■ Given data:
'''

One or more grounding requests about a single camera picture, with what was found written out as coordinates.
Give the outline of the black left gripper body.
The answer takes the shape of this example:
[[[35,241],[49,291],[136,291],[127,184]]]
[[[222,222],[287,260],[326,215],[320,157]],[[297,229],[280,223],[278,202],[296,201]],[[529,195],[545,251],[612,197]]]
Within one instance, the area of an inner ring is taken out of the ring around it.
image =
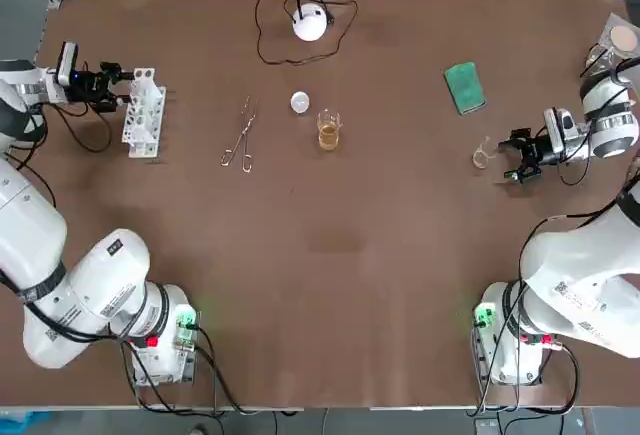
[[[70,102],[98,103],[108,98],[108,76],[102,72],[73,70],[69,79]]]

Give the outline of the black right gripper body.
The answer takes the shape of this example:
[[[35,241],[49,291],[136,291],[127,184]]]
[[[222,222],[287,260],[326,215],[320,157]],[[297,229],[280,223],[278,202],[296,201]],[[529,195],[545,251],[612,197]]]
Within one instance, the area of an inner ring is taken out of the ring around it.
[[[527,138],[523,151],[523,162],[526,165],[556,165],[559,154],[553,150],[549,135]]]

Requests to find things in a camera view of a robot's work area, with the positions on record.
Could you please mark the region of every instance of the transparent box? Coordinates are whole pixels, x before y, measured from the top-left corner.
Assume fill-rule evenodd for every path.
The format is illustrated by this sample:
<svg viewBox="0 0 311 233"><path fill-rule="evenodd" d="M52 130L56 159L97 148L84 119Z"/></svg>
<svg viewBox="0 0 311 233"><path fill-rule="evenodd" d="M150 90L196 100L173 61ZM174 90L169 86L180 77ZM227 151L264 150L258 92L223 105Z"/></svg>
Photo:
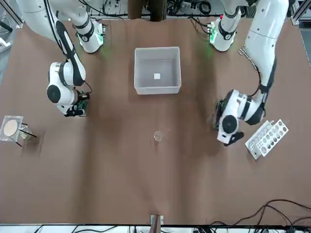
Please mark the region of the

'''

■ Task directions:
Could the entries above be written out word for word, with no pictures?

■ Reply to the task:
One or more grounding requests about a single camera picture, with what was found written out as coordinates.
Give the outline of the black left gripper body.
The answer takes the shape of this example:
[[[35,241],[49,291],[136,291],[127,184]]]
[[[222,222],[287,260],[326,215],[320,157]],[[297,229],[280,223],[278,202],[296,201]],[[529,195],[545,251],[612,197]]]
Within one instance, the area of an inner ring is taken out of the ring around it.
image =
[[[70,102],[98,103],[108,98],[108,76],[102,72],[73,70],[69,79]]]

Give the outline of the black right gripper body.
The answer takes the shape of this example:
[[[35,241],[49,291],[136,291],[127,184]]]
[[[222,222],[287,260],[326,215],[320,157]],[[297,229],[280,223],[278,202],[296,201]],[[529,195],[545,251],[612,197]]]
Within one instance, the area of an inner ring is taken out of the ring around it.
[[[527,138],[523,151],[523,162],[526,165],[556,165],[559,154],[553,150],[549,135]]]

Requests to find things in a camera view of a robot's work area, with the positions on record.
Could you please mark the region of every instance of the transparent box? Coordinates are whole pixels, x before y, measured from the top-left corner.
Assume fill-rule evenodd for every path.
The format is illustrated by this sample:
<svg viewBox="0 0 311 233"><path fill-rule="evenodd" d="M52 130L56 159L97 148L84 119Z"/></svg>
<svg viewBox="0 0 311 233"><path fill-rule="evenodd" d="M150 90L196 100L173 61ZM174 90L169 86L180 77ZM227 151L264 150L258 92L223 105Z"/></svg>
Photo:
Please mark the region of the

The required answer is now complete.